What about pencil grips?
Pencil grips tend to be last on the list of suggestions I give when working on pencil grasp with students. They can be helpful for some students, but can also be very distracting. I would first suggest trying to address the underlying skills as mentioned above or trying to change the writing tools utilized before I would recommend a use of a pencil grip. Usually, my first recommendation is to use those small pencils, crayons and markers!
The most common grip I see utilized is called The Grip, available here. It’s nice because it can be used for both right handed and left handed people. There are so many kinds of grips out there, if you’d like to explore one I’d recommend talking with your OT for specific recommendations to ensure it meets the needs of your student.
I’ve tried many different things and my student still has a less functional grasp. Should I fix it?
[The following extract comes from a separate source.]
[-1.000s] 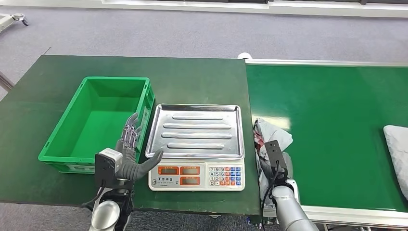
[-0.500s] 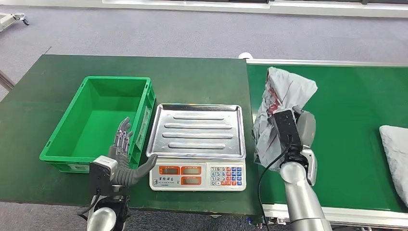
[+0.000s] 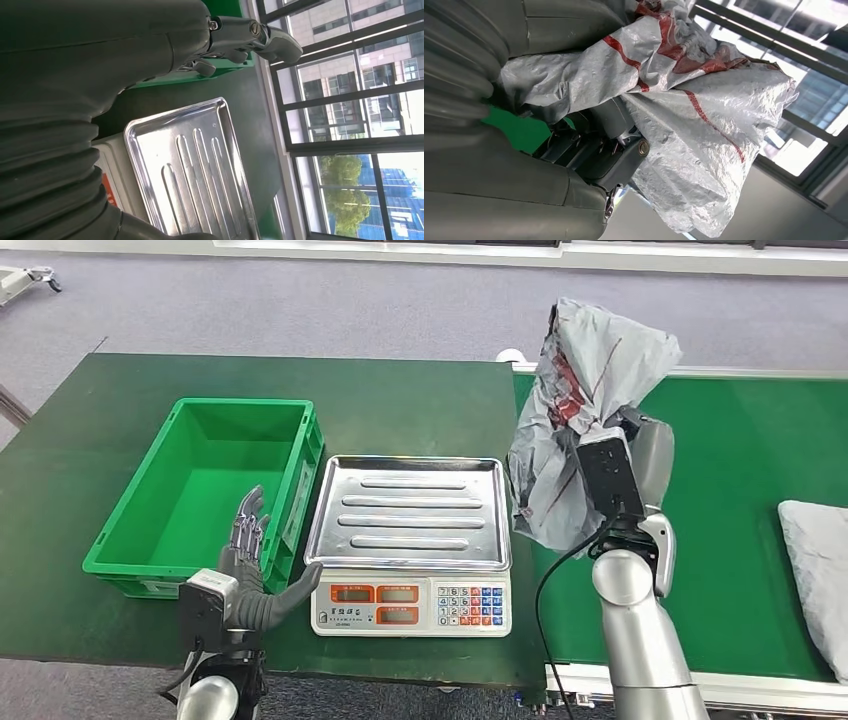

Remember that just because a student isn’t using a tripod grasp, doesn’t mean that grasp needs to be fixed. If a school age student has pain, fatigues easily, can’t keep up with the work or their writing is illegible, it may be worth looking at changing their pencil grasp. This is harder as a child gets older. I would strongly recommend consulting your OT if you have these concerns. Pencil grasp isn’t the only factor influencing legible handwriting, but it can be indicative of underlying challenges. An OT can assess all of the skills that may need to be addressed to help support the student’s performance in the classroom.
This blog is for informational purposes only. Please consult your OT for specific recommendations.